## Your instructions
Pictures are to be left out, and only the lines below starting at the one with "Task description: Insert" and ending at the one with "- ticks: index" are to be reproduced, each exactly, both ends included.

## Supplied records
════════════════════
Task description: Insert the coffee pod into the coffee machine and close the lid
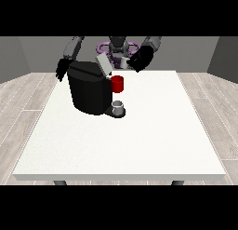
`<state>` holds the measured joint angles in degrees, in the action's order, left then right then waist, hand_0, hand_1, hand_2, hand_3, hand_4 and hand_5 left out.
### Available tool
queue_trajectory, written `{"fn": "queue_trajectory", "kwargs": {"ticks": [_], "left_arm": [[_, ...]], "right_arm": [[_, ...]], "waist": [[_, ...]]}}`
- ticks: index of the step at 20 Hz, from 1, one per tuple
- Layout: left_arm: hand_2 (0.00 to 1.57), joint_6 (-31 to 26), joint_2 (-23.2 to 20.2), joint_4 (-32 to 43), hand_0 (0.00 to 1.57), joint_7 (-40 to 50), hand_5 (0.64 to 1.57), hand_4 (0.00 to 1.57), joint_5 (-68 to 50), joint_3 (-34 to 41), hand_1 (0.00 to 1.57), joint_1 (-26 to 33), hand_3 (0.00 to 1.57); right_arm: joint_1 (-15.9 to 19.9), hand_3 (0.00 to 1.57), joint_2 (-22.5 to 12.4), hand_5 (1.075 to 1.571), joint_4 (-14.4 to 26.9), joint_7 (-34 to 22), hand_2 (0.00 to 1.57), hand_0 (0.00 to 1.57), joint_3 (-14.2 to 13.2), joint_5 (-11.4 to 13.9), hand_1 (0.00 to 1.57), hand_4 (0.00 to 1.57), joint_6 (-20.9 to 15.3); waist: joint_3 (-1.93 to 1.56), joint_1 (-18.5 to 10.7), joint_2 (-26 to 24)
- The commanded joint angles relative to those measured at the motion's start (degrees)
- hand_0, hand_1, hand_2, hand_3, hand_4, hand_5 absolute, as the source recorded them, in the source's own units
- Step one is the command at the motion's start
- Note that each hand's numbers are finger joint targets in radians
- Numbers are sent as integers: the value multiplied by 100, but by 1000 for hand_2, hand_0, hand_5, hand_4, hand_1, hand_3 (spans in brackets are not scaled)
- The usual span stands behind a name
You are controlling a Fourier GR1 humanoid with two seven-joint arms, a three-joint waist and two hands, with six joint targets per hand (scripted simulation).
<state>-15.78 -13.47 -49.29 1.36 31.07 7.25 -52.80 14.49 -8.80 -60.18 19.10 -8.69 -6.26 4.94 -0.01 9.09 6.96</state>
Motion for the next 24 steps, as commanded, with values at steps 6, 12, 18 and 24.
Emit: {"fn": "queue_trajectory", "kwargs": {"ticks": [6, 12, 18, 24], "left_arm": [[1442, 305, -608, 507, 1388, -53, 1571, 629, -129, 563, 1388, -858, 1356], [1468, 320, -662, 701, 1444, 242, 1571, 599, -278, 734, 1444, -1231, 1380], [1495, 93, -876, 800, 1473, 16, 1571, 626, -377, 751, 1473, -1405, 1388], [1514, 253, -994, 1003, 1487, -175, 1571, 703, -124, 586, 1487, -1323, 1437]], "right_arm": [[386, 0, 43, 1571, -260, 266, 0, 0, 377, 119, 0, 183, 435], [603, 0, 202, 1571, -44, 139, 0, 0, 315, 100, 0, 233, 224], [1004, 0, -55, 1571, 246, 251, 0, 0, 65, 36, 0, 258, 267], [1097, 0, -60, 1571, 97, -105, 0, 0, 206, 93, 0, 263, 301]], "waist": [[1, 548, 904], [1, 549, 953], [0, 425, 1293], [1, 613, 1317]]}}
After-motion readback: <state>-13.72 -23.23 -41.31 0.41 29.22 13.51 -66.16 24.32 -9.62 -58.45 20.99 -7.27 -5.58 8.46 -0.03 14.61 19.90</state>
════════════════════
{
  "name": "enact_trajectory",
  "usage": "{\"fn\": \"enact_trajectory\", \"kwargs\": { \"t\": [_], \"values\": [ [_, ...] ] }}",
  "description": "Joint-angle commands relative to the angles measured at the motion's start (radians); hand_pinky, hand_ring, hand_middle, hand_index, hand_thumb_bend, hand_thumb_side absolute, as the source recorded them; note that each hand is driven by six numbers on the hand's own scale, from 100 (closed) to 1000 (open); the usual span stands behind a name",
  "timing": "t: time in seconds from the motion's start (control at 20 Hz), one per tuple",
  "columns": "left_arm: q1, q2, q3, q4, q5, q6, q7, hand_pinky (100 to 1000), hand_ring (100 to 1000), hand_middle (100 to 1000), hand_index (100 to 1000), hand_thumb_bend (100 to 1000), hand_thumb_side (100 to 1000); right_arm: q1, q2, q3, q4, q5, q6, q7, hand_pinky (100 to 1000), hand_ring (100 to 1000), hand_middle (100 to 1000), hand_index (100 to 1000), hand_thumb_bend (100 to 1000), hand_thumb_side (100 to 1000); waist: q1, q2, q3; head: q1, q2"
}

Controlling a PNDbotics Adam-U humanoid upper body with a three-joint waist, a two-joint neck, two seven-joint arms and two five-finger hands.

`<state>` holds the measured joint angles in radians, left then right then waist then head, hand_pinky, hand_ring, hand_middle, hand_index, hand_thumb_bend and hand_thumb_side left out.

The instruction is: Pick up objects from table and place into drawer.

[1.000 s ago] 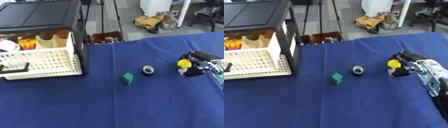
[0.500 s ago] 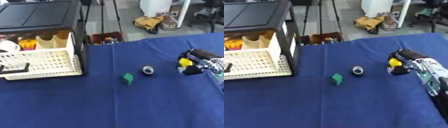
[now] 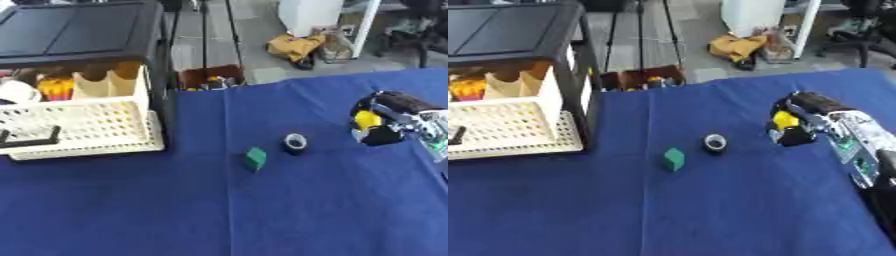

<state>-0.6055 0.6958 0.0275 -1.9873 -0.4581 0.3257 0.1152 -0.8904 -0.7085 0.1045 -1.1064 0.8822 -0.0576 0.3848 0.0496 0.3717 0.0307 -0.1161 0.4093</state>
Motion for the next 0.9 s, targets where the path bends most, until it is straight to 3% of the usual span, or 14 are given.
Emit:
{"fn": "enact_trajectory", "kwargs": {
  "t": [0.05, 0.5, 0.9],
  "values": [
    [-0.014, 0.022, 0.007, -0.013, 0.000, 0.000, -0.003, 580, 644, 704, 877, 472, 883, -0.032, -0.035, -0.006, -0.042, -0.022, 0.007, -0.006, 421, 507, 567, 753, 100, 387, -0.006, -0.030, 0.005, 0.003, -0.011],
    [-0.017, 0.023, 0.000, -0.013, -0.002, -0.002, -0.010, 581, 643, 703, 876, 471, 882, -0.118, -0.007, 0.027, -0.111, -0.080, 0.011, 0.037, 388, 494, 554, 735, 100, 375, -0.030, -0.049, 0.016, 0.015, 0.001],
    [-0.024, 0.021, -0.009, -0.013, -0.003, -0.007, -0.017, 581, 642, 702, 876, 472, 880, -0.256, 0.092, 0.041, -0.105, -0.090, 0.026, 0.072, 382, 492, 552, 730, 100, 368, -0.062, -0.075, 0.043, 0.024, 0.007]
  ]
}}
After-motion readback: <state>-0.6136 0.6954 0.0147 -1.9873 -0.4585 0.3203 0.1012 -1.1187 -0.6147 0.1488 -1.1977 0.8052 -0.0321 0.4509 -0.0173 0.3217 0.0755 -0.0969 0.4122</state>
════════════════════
## Answer box
Task description: Insert the coffee pod into the coffee machine and close the lid
`<state>` holds the measured joint angles in degrees, in the action's order, left then right then waist, hand_0, hand_1, hand_2, hand_3, hand_4 and hand_5 left out.
### Available tool
queue_trajectory, written `{"fn": "queue_trajectory", "kwargs": {"ticks": [_], "left_arm": [[_, ...]], "right_arm": [[_, ...]], "waist": [[_, ...]]}}`
- ticks: index of the step at 20 Hz, from 1, one per tuple

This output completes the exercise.